→ What the task asks
Please transcribe exactly the lines from the line holding "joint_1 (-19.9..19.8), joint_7" through the end of the data below, and skip any pictures.

→ Available data
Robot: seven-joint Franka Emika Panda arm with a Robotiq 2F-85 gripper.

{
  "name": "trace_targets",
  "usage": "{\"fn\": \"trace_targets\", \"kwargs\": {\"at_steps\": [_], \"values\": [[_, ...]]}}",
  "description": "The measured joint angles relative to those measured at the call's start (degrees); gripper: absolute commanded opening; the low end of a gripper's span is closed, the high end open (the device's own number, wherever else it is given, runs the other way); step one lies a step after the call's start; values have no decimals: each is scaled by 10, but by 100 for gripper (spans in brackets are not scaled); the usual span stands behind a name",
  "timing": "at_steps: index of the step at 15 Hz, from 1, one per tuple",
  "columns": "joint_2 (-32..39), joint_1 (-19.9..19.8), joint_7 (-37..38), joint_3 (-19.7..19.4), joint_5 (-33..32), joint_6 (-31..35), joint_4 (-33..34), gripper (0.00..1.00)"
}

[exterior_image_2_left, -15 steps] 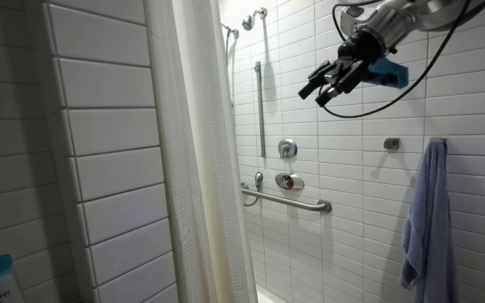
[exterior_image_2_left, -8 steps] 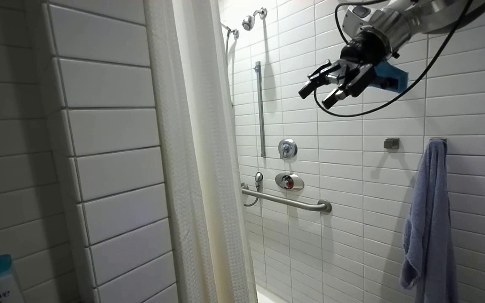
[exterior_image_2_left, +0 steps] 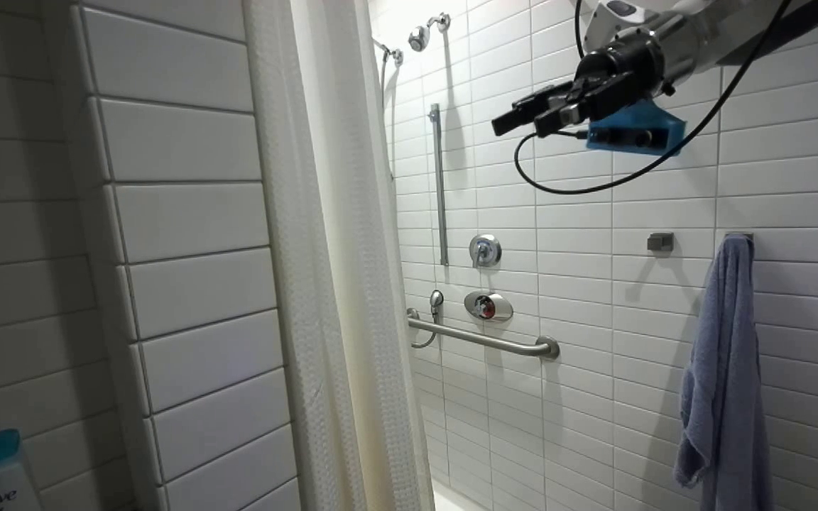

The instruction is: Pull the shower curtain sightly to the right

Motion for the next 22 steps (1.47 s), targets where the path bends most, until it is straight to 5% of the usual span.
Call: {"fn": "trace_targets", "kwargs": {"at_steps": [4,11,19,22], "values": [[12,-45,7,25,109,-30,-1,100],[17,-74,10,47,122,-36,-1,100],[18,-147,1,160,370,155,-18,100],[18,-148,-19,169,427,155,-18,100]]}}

→ Expected answer
  "columns": "joint_2 (-32..39), joint_1 (-19.9..19.8), joint_7 (-37..38), joint_3 (-19.7..19.4), joint_5 (-33..32), joint_6 (-31..35), joint_4 (-33..34), gripper (0.00..1.00)"
}

[exterior_image_2_left, -15 steps] 
[exterior_image_2_left, -8 steps] 
[exterior_image_2_left, +0 steps] 

The instruction is: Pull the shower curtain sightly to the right

Motion for the next 22 steps (1.47 s), targets where the path bends most, until it is straight to 5% of the usual span.
Call: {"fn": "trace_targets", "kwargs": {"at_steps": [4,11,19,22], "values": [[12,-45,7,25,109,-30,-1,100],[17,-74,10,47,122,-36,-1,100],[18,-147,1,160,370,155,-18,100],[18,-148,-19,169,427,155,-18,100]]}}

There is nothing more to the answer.